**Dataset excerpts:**
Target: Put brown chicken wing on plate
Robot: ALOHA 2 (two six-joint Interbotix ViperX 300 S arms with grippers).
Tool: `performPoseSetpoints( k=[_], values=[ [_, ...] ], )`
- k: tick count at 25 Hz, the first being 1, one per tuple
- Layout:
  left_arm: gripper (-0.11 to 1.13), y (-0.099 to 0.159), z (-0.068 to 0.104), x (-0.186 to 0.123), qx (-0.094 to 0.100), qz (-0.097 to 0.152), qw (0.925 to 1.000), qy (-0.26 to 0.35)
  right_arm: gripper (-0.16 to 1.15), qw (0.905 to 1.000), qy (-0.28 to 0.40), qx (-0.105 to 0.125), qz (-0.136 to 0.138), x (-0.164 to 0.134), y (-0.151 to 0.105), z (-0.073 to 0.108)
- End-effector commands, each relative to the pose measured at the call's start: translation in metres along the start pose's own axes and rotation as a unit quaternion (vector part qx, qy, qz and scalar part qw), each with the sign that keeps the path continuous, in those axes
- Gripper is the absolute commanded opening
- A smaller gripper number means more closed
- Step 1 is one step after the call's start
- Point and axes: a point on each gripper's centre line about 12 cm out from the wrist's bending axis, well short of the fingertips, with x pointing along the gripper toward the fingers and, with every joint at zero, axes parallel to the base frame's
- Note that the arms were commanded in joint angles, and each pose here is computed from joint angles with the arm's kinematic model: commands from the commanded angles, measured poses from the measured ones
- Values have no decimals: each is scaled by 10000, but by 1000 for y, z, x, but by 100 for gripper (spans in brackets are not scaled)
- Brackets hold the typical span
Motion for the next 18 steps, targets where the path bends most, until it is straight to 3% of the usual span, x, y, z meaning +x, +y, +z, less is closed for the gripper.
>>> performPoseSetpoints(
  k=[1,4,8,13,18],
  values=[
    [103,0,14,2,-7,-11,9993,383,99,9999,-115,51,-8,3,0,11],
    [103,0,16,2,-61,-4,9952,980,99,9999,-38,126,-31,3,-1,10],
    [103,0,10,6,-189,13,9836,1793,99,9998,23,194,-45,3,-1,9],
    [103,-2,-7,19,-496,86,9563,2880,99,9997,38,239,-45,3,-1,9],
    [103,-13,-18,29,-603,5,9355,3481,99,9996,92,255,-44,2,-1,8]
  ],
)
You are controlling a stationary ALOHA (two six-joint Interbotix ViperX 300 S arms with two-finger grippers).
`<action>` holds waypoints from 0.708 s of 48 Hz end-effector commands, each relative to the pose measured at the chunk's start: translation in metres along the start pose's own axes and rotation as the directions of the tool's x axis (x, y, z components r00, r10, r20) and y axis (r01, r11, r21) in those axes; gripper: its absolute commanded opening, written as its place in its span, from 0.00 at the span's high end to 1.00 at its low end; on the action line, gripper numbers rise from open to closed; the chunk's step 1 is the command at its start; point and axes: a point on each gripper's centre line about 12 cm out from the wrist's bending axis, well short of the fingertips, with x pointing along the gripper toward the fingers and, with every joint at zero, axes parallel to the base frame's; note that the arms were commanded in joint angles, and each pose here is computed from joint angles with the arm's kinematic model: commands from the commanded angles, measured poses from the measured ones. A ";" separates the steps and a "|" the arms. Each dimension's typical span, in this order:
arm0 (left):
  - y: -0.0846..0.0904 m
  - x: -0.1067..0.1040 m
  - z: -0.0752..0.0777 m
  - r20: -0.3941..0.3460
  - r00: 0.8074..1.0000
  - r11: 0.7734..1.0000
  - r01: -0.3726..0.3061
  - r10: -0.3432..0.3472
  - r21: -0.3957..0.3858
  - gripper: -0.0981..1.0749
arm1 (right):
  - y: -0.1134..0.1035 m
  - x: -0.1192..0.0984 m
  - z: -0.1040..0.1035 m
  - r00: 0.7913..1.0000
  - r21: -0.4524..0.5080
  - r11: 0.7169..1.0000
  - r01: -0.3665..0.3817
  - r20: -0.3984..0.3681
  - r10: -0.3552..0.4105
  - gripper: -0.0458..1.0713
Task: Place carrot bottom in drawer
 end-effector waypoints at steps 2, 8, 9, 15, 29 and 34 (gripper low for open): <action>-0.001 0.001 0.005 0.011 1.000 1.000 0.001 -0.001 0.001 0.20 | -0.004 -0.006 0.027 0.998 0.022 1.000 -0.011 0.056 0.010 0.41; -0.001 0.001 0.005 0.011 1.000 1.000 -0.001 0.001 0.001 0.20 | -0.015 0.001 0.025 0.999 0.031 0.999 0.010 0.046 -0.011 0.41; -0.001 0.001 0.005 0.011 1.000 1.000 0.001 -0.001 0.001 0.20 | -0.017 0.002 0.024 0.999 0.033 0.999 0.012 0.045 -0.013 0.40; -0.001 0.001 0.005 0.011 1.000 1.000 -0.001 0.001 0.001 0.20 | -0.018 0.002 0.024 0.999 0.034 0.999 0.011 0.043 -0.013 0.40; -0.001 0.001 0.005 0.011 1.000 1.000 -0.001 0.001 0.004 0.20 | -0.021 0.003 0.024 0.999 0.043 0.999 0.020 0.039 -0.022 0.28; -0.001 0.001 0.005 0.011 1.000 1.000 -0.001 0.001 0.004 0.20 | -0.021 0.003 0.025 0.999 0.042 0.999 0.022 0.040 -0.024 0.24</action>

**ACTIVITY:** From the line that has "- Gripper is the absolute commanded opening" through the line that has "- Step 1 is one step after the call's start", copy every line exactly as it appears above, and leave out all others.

**SOLUTION TO THIS TASK:**
- Gripper is the absolute commanded opening
- A smaller gripper number means more closed
- Step 1 is one step after the call's start

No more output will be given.